Which lines of the records contain the word "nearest"? Copy each one.

===== Supplied data

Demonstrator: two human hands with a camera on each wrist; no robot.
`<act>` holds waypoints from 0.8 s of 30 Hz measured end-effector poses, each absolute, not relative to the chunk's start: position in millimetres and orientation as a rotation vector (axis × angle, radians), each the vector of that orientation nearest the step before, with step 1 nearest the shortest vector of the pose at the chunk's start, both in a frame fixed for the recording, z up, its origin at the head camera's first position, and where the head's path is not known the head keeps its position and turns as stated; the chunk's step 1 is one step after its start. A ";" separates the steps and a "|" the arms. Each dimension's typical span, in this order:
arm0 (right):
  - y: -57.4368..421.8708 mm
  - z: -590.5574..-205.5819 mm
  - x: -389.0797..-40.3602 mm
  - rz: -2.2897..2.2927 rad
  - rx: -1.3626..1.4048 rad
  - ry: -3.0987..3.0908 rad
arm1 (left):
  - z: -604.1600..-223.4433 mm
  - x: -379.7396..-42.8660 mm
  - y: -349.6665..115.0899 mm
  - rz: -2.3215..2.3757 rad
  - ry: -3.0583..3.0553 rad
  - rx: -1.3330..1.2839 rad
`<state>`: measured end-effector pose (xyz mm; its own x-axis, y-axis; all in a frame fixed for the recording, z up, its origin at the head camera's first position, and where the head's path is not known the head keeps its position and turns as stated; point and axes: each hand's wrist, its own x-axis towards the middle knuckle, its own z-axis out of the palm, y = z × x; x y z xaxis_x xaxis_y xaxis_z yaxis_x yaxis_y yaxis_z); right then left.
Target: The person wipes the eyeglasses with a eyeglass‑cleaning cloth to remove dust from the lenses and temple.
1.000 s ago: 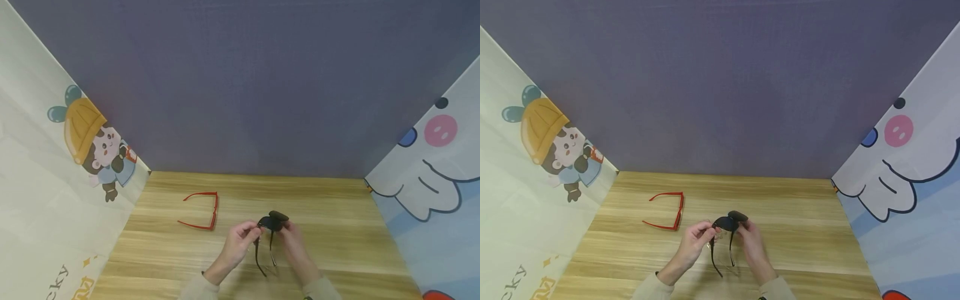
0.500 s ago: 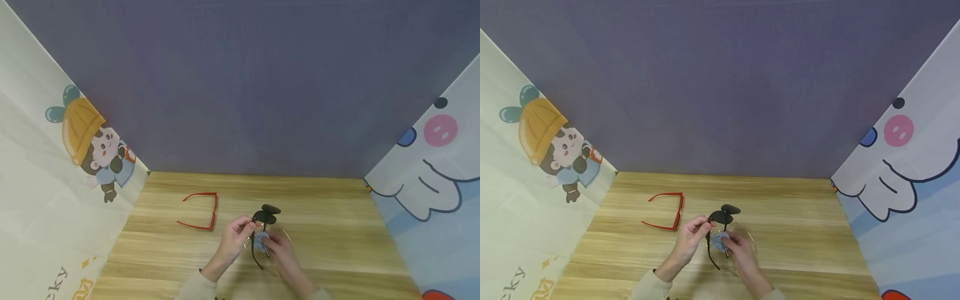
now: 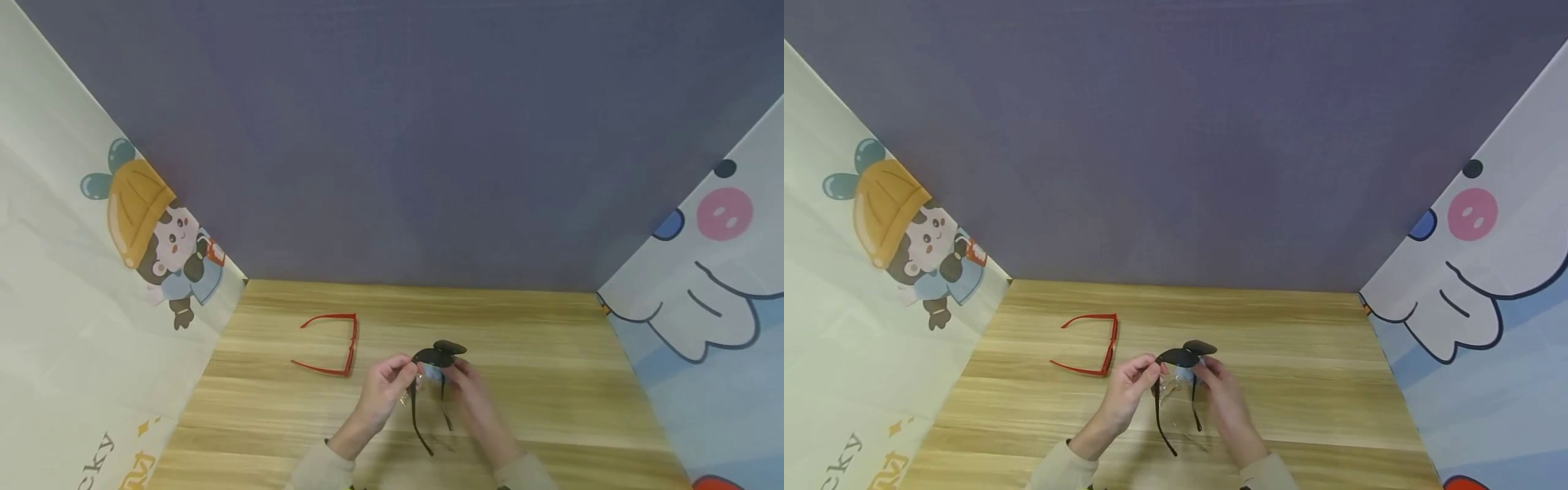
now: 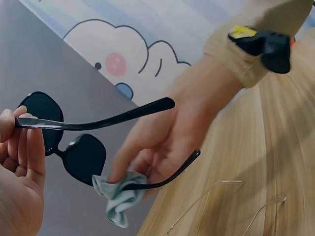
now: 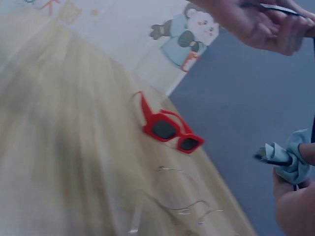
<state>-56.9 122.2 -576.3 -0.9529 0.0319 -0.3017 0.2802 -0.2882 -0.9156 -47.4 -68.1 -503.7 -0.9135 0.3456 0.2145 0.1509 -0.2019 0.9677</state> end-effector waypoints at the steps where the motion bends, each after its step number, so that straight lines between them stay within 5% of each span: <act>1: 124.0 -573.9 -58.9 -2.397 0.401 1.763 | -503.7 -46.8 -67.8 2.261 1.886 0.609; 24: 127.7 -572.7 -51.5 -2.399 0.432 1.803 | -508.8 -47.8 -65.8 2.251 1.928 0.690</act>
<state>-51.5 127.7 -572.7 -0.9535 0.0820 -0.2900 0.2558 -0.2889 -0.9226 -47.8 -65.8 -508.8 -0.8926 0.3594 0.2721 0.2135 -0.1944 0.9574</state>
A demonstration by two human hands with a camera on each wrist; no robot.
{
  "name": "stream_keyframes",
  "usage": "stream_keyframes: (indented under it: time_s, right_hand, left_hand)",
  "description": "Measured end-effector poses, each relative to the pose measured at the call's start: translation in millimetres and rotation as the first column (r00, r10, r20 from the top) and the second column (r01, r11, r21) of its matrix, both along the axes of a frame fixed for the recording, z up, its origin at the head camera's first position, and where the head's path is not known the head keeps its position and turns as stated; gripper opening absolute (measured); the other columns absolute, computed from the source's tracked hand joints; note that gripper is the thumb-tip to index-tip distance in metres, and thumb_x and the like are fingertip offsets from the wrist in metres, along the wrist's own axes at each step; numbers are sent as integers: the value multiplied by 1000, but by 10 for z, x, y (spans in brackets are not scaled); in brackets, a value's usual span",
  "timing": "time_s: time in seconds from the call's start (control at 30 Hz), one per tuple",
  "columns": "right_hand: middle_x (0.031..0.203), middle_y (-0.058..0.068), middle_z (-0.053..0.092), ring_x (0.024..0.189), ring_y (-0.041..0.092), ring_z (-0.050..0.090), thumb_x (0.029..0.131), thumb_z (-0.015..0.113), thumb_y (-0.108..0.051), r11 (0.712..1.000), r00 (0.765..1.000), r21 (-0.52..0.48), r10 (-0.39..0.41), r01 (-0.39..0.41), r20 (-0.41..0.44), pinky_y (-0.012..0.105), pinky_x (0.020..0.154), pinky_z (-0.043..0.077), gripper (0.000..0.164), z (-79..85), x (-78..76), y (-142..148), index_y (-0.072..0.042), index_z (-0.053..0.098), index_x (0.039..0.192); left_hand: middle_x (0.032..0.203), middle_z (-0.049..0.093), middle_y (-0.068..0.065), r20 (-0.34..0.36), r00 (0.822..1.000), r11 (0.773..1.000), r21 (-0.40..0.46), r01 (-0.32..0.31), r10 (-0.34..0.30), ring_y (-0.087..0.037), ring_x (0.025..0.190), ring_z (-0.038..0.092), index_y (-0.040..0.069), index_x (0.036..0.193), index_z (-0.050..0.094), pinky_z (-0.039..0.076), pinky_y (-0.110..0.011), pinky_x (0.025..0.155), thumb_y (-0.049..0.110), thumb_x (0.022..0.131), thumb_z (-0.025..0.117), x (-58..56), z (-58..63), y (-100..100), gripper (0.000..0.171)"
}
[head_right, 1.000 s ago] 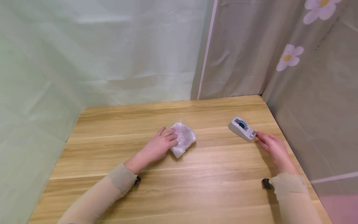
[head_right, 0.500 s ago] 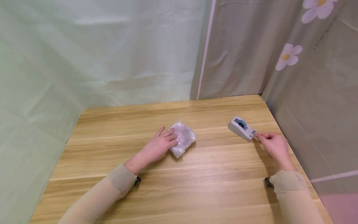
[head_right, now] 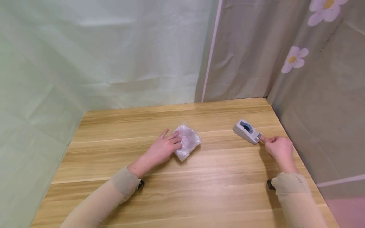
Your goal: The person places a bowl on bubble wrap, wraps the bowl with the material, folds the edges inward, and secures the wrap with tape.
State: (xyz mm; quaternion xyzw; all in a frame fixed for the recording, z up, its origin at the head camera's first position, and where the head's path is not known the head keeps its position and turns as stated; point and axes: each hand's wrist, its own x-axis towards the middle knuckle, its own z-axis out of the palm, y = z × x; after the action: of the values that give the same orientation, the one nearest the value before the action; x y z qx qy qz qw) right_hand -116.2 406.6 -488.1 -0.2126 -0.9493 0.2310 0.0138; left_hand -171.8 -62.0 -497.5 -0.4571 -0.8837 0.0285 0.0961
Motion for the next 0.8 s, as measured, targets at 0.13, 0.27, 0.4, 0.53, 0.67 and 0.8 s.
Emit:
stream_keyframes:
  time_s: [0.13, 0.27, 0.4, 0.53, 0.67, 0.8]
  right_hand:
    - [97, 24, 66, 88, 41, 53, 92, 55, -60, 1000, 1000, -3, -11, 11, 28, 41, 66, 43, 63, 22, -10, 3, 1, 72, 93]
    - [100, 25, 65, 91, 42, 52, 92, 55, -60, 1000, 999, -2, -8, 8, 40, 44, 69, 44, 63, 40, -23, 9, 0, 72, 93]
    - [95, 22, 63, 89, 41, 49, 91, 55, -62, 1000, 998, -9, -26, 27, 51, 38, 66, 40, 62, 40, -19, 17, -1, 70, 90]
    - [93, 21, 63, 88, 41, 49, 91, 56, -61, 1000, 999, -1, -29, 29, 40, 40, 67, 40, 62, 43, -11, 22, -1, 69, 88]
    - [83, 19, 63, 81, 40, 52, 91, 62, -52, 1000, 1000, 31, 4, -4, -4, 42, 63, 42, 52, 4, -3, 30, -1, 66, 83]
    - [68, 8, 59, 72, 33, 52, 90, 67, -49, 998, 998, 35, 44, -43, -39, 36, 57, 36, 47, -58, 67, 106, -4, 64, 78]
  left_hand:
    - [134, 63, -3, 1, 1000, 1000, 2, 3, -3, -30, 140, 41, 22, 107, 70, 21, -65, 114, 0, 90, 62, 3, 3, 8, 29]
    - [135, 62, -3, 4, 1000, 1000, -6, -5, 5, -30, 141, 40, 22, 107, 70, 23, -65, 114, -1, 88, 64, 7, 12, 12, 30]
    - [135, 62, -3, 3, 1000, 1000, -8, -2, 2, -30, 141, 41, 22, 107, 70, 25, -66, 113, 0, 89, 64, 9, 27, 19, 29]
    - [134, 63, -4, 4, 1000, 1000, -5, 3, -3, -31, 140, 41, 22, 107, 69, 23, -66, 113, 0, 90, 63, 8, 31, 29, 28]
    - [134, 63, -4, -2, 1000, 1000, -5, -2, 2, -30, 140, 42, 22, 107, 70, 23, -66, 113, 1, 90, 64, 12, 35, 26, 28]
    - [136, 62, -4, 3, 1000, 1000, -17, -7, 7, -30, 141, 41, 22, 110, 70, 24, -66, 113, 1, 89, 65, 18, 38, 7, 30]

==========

Your response —
`<act>` holds waypoints from 0.8 s of 30 Hz measured end-effector poses, each absolute, not relative to the chunk's start: position in millimetres and orientation as a rotation vector (axis × angle, radians), each the vector of that orientation nearest the step before, with step 1 nearest the shortest vector of the pose at the chunk's start, both in a frame fixed for the recording, z up, its origin at the head camera's first position, and where the head's path is not known the head keeps its position and turns as stated; the chunk's step 1 is one step after its start. A ";" separates the steps and a "|" the arms. Each dimension's typical span, in this order:
State: (xyz mm; quaternion xyzw; all in a frame fixed for the recording, z up, its origin at the head camera's first position, and where the head's path is not known the head keeps its position and turns as stated; point and axes: each hand's wrist, its own x-axis towards the middle knuckle, its own z-axis out of the palm, y = z × x; after the action: of the values that give the same orientation, the one nearest the value before the action; x y z qx qy qz qw) right_hand -116.2 406.6 -488.1 -0.2126 -0.9493 0.2310 0.0138; left_hand -171.8 -62.0 -497.5 -0.4571 -0.8837 0.0285 0.0961

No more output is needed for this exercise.